Re: [OMPI users] [ompi-1.4.2] Infiniband issue on smoky @ ornl

2011-06-23 Thread Mathieu Gontier

Dear all,

Thanks a lot for your support. I only had time to test one today, but it 
seems the option --mca mpi_leave_pinned 0 works on my case. I will go 
further next week, but for the moment, I can submit my computation.

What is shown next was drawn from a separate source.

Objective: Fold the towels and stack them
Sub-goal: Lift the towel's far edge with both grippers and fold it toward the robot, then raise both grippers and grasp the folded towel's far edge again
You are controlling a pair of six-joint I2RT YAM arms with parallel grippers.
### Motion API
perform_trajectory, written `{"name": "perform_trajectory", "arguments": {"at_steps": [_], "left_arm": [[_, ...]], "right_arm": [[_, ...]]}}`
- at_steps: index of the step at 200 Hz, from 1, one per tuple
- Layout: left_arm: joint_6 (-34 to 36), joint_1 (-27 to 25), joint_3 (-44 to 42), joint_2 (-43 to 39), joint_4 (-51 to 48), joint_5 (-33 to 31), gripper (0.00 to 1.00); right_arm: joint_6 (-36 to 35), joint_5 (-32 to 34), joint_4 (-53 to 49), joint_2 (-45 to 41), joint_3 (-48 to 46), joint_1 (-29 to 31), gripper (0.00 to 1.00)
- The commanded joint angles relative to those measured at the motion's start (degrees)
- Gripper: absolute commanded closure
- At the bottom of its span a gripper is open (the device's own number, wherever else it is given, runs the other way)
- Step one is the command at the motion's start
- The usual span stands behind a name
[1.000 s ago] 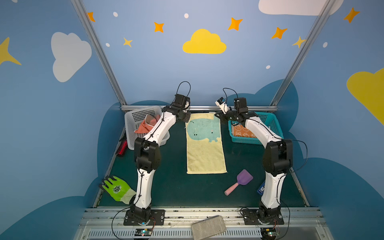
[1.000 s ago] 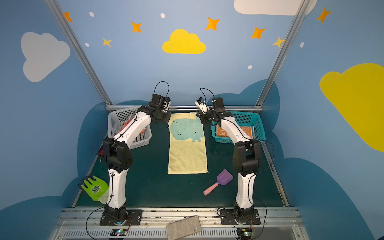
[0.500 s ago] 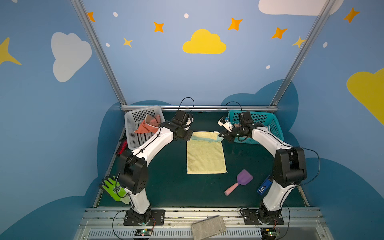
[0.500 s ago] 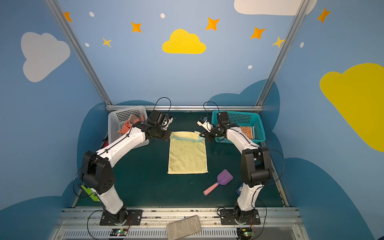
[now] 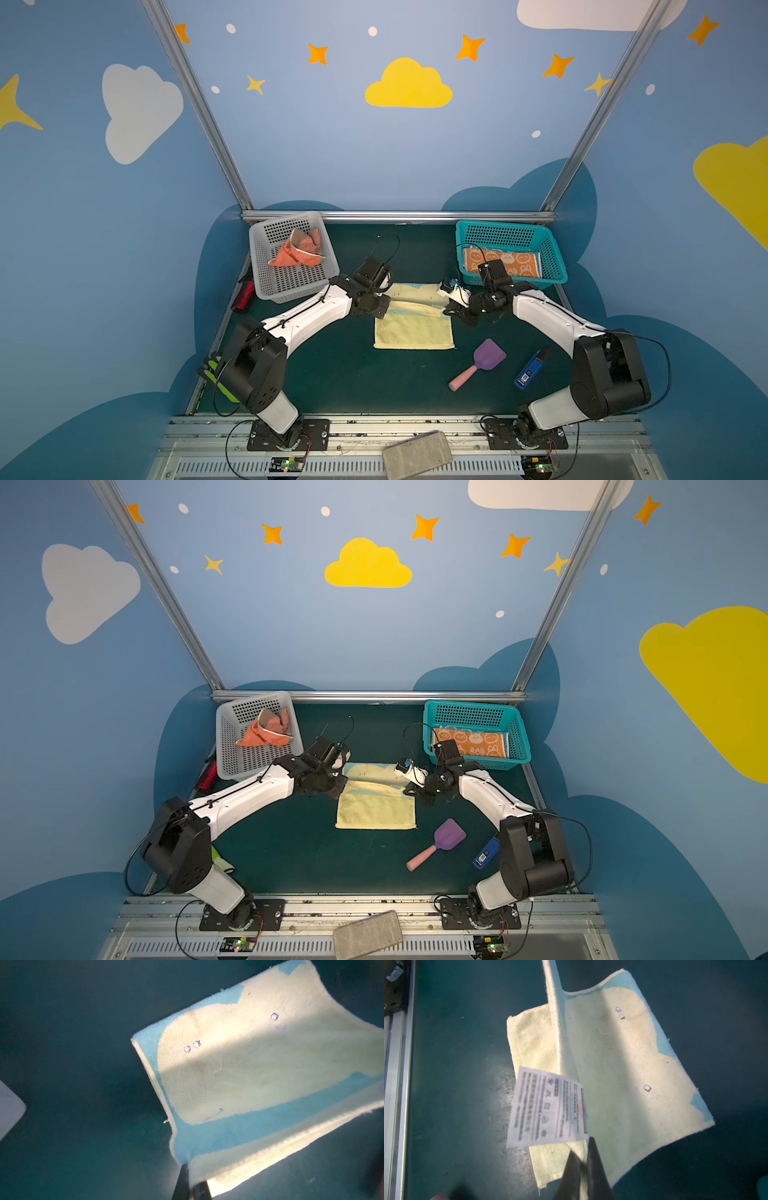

Thanks a lot for your help.

On 06/23/2011 03:56 PM, Mathieu Gontier wrote:

Hello,

Thank for the answer.
I am testing with OpenMPI-1.4.3: my computation is queuing. But I did 
not read anything obvious related to my issue. Have you read something 
which could solve it?
I am going to submit my computation with --mca mpi_leave_pinned 0, but 
do you have any idea how it affect the performance? Compared to using 
Ethernet?


Many thanks for your support.

On 06/23/2011 03:01 PM, Josh Hursey wrote:

I wonder if this is related to memory pinning. Can you try turning off
the leave pinned, and see if the problem persists (this may affect
performance, but should avoid the crash):
   mpirun ... --mca mpi_leave_pinned 0 ...

Also it looks like Smoky has a slightly newer version of the 1.4
branch that you should try to switch to if you can. The following
command will show you all of the available installs on that machine:
   shell$ module avail ompi

For a list of supported compilers for that version try the 'show' option:
shell$ module show ompi/1.4.3
---
/sw/smoky/modulefiles-centos/ompi/1.4.3:

module-whatisThis module configures your environment to make Open
MPI 1.4.3 available.
Supported Compilers:
  pathscale/3.2.99
  pathscale/3.2
  pgi/10.9
  pgi/10.4
  intel/11.1.072
  gcc/4.4.4
  gcc/4.4.3
---

Let me know if that helps.

Josh


On Wed, Jun 22, 2011 at 4:16 AM, Mathieu Gontier
  wrote:

Dear all,

First of all, all my apologies because I post this message to both the bug
and user mailing list. But for the moment, I do not know if it is a bug!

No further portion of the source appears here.